Alexander’s concept of patterns is nothing new to
the ICT world, where it has been heavily referenced by Yordin
in software engineering, Berczuk in software development,
Common Ground in HCI design, CPSR and DIAC in their patterns
project, and most recently in Microsoft’s .NET patterns
initiative. However, many of these applications have looked
at patterns individually, rather than as a rich language
providing a network of patterns thats call upon and support
one another. Patterns also lose their cohesiveness when looked
at outside a framework directed at maintaining an organic
order.
This paper will describe Alexander’s ideas of a ‘living
architecture’, ‘organic order’ and ‘pattern
language’, and explores what it might mean for practitioners
of both EA and SOA frameworks. In looking at some of the
spatial and process characteristics and attributes of a ‘living
architecture’, the paper will explore a revised ICT/architecture
analogy using a different vocabulary around wholeness, centres
and unfolding. The paper will also outline the early stages
of an experimental project to see where and how some of these
ideas might be applied.
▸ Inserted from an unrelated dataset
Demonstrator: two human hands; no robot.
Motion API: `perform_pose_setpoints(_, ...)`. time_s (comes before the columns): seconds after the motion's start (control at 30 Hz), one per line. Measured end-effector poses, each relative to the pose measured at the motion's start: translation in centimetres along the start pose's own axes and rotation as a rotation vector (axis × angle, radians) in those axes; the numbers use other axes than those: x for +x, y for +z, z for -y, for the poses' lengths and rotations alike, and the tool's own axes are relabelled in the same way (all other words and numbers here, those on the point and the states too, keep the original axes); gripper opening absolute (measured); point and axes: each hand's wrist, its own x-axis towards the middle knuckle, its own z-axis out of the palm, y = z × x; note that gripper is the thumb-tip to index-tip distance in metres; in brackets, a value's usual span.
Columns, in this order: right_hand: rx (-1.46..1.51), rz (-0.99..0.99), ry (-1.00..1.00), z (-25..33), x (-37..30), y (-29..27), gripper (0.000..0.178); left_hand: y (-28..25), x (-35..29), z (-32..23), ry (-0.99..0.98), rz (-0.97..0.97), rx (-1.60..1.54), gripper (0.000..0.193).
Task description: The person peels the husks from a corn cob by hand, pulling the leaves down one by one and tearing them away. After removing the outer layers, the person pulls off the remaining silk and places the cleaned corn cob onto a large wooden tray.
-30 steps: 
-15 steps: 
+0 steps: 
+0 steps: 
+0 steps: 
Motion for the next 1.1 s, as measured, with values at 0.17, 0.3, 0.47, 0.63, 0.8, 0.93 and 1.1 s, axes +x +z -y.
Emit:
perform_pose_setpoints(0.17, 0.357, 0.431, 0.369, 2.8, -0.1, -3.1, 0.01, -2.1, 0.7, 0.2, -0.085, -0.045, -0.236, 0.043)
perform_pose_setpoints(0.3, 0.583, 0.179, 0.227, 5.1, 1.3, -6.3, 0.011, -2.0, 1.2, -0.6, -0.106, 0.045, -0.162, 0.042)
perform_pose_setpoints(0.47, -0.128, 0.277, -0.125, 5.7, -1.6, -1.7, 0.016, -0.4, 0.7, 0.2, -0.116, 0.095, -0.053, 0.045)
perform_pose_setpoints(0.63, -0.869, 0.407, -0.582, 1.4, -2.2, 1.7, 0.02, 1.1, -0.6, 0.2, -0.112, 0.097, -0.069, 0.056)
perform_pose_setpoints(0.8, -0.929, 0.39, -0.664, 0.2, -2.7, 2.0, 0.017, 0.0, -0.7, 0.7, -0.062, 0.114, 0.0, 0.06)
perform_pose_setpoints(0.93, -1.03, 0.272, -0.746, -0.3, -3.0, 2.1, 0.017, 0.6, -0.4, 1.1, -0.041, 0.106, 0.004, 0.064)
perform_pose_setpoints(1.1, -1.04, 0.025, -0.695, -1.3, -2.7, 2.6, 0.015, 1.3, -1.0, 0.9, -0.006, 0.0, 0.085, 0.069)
The project, ‘Nestling with
technology’ is a new distributed, inter-agency, public/private
pilot project aimed at nurturing the well-being of an elderly
population in ambient, home ‘living environments’.
If the principles of ‘organic order’ can give
shape and direction to the processes of making and evolving
our ‘living ICT’ systems, the approach offers
everyone a wonderful opportunities to gain much greater ownership
of getting the services they need when they need it, while
always keeping the whole in balance.